The young Ukrainian doctor was driving me from a medical training centre to the hotel. We were in a southern region of Ukraine. He had been to the front line as a tactical medical trainer and combat medic and was due to go back again soon.
Before the war, he was a civilian doctor. Up to now, he had never mentioned his direct experience of combat to me (nor had I ever asked him), preferring to discuss our training course content – and Ukrainian and Russian literature.
On this occasion, however, the conversation took a different turn when I asked him how close he had been to the Russians on the front line.
“Less than 20 metres away”, he replied. “Close enough to hear their voices. I have also seen many dead Russian soldiers.”
Fluent in English, he chose his words carefully as though he was avoiding the word “kill”. His mood was sombre.
We were stopped at the traffic lights. After a long pause, he added: “I am not proud to say that I have also had to take human life.”
“The tragedy of war,” I replied – for the want of a more appropriate platitude.
“Yes, indeed”, he said.
After a longer pause, he explained how he had also looked after a Russian prisoner of war.
Later that night, I wrote the conversation down in my notebook. Even without reading back over them, the words have continued to haunt me. I did not expect him to say what he said. The proximity to the enemy was shocking to me, and his admission that he had been responsible for the taking of human life even more so.
Before our conversation, I had avoided (deliberately or subconsciously) considering the dual reality of being a combat medic.
How could a doctor who cares for one person turn around and kill another?
The naivety of my question astounded me. No one had ever tried to kill me or any of my patients when I was trying to treat them.
I had once publicly criticised the actions of Kevin Barry who, as a young UCD medical student, had taken part in a fatal ambush on British forces in Dublin in 1920 – for which he was hanged.
Even in these circumstances, perhaps, my judgment of Barry had been overly harsh. War is bloody – not black and white.
So, what would I do if my country were attacked? And what would I do if I were 20 metres away from an enemy trying to eliminate me, my patients, my comrades, my family? Would I turn the other cheek?

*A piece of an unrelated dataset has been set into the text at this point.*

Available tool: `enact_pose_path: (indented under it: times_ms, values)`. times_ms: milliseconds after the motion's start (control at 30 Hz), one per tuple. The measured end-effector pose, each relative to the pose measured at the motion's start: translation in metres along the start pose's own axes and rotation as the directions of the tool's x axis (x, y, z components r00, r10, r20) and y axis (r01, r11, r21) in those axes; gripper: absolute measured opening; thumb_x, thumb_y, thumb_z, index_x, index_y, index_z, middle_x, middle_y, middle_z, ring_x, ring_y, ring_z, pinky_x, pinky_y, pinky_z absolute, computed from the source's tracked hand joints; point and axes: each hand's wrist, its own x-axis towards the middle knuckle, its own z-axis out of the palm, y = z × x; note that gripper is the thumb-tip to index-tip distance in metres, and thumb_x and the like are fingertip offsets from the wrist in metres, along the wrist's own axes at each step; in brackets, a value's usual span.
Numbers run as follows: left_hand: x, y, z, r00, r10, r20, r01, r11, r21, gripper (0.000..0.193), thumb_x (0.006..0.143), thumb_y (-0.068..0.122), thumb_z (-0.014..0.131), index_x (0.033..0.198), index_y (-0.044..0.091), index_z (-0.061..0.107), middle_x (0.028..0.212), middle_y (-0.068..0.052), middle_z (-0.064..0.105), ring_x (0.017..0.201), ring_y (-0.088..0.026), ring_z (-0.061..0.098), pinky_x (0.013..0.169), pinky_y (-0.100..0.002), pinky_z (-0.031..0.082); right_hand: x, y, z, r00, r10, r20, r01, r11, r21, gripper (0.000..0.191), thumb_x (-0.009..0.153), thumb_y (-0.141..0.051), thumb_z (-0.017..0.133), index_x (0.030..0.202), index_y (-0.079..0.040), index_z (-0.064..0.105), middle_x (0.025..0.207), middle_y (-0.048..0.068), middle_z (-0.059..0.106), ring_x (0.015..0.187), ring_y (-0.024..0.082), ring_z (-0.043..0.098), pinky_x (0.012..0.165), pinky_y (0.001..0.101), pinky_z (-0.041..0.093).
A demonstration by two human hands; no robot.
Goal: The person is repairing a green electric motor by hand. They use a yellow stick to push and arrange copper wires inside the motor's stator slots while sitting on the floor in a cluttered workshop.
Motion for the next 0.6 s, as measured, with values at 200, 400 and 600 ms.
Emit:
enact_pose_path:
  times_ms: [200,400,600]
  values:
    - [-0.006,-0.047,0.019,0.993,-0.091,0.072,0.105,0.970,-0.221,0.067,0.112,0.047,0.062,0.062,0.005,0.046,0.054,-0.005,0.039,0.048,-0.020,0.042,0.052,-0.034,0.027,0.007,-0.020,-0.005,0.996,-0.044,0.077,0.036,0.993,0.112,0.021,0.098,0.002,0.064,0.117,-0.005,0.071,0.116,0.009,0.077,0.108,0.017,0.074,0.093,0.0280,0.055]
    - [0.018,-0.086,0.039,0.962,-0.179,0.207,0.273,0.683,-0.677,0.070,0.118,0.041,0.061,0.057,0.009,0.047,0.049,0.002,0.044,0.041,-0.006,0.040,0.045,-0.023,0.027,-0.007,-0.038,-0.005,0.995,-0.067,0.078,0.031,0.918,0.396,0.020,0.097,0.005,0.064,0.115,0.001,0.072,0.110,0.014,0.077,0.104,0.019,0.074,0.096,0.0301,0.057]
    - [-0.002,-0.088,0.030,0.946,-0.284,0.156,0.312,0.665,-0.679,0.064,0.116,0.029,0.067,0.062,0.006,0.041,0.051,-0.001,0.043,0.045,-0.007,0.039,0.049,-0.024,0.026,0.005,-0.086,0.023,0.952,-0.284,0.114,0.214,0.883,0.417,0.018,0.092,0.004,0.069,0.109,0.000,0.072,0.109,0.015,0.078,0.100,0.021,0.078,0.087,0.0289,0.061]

Stick to being a pacifist? Run? Hide? Surrender? Call for help? Fight?
What if there were a drone carrying a grenade above my head and I knew the location of the drone-operator? What if I knew the location of a long-range missile launcher that was firing on my city? What if, as an EU citizen, an enemy was attacking the citizens of another EU country? And what if the enemy is attacking citizens who are not in the EU – but who are asking the EU to help them?

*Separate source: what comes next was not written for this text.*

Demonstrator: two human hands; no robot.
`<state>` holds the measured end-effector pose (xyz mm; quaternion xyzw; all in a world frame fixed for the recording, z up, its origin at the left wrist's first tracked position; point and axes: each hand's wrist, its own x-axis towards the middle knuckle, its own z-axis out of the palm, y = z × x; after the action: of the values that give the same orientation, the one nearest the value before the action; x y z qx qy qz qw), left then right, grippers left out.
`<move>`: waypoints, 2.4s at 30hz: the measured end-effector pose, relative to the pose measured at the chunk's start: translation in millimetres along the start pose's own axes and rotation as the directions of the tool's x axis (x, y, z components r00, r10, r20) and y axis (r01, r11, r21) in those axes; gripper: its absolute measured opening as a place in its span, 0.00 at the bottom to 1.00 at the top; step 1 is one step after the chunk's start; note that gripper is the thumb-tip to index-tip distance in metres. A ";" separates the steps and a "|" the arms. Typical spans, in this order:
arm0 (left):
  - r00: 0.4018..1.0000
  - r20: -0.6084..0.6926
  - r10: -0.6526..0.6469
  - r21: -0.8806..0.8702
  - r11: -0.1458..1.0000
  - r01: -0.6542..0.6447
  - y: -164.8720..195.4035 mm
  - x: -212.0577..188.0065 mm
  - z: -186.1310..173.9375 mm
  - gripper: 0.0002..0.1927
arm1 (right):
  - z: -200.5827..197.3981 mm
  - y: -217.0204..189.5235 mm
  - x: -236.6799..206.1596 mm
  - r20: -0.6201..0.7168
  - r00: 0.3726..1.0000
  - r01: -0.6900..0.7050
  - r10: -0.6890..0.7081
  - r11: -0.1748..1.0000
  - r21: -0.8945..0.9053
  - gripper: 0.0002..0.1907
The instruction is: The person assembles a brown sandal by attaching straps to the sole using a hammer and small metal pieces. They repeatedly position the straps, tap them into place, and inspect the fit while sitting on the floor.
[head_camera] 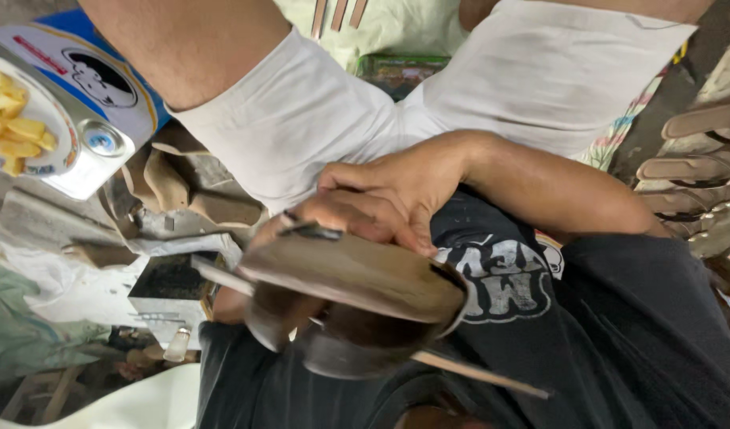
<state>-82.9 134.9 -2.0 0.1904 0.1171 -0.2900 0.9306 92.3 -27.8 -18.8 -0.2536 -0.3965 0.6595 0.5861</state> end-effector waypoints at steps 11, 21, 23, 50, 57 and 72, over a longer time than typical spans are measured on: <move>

And although I would prefer to negotiate and increase sanctions and send humanitarian supplies and non-lethal military aid such as minesweepers and air-defence systems, are these going to stop the tank commander hell-bent on destroying the village, or the general who ordered him to do it, or the tyrannical president who ordered him?
Are we happy to let a coalition of the willing protect Europe while we keep our heads down and our fingers crossed, praying that we will be forgotten about because we live on a small island and are neutral and can’t even defend ourselves, never mind others?
And are we just going to ignore the enemy’s drones and the fighter jets in EU airspace and the ships and submarines lurking off our coast and the cyberattacks and the people who warn us that this is how a world war starts?
The taking of human life is a brutal fact of war. In an ideal world there would be no need for war or for coalitions of the willing – but we live in a broken world in which difficult moral decisions need to be taken to protect our freedom.
The responsibility for such decisions clearly weighed heavily on this courageous young Ukrainian doctor’s shoulders.
As he left for the front line with his medical kit, I gave him Seamus Heaney’s The Cure at Troy. It was the very least I could do.
Professor Chris Fitzpatrick is a member of the UCD Trauma Project. These are his personal views.